Fisher looked at the soft crushed nipples and despised himself for liking these imperfect things.
"Don't be afraid," she said. She was smiling at him, her face shining with excitement.
He had not known how tender any breasts could be unti! she touched them and they were plumped in her hands. Their fragility kept him away, and yet he wanted them. The morning light at the window whitened her skin and showed its tiny veins crazing its tissue, and its dusting of pale hairs, its moles scattered like flakes, and the soft contours of breasts lying like full pouches of milk against her fingers and thumbs.
Facing her, Fisher felt as if he were made of wood and wet clay, sort of stuck together. And though something was struggling within him it felt like an ineffectual rattle — less like a sign of life than a reminder that he was dying. He groaned and a patch of steam clouded his faceplate. He lifted off his helmet, not sure what was expected of him.
"Shall I stick my finger into your bum?" he asked.

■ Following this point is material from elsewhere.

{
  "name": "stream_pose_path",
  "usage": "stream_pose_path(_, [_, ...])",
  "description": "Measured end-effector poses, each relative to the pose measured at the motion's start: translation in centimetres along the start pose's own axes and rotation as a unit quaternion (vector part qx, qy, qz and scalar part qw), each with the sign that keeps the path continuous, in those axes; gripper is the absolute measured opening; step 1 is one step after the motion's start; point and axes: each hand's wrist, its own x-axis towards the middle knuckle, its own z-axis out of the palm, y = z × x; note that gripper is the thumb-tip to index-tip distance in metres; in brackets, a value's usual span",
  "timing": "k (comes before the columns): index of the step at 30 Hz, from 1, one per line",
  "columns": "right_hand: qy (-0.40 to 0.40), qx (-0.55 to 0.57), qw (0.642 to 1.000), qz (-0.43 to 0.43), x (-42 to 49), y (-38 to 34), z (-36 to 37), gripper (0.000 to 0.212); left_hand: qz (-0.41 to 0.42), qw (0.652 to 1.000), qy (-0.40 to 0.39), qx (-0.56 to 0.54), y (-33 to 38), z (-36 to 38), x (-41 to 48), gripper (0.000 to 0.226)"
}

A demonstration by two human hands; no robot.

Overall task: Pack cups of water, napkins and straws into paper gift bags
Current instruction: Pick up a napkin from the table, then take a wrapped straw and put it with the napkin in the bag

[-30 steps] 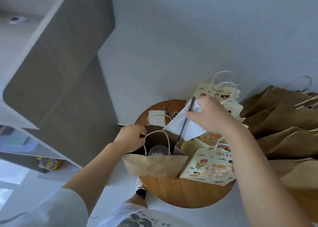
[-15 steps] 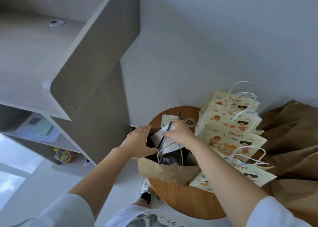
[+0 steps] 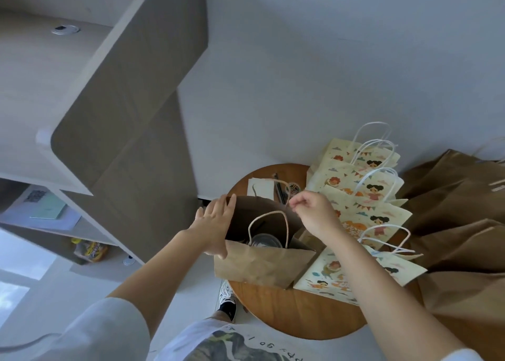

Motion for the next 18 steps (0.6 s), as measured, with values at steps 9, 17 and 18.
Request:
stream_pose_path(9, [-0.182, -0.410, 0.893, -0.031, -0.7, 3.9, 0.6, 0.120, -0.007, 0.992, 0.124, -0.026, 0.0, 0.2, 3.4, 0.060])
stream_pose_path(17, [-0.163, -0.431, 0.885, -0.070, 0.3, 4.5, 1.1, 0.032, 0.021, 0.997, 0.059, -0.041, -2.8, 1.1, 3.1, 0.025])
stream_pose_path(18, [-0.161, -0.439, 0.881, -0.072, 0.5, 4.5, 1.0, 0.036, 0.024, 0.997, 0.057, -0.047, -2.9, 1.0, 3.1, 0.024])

"Why would you want to do that?"
"To get you hot," he said, and looked for a reaction on her face.
Valda thought a moment, and smiled at him pityingly and then said, "Let me tell you what I like."
Now the eagerness was in his eyes, too, and still her hands gently lifted her breasts.
"Touch them, suck them, lick them," she said. "Take them."
He thought: They're all she has — they are everything.
She said, "Baby," as his hands went to them; and there was a clap and a roar — a jet-rotor, he knew at once. Fisher sat up but it was too late to run out.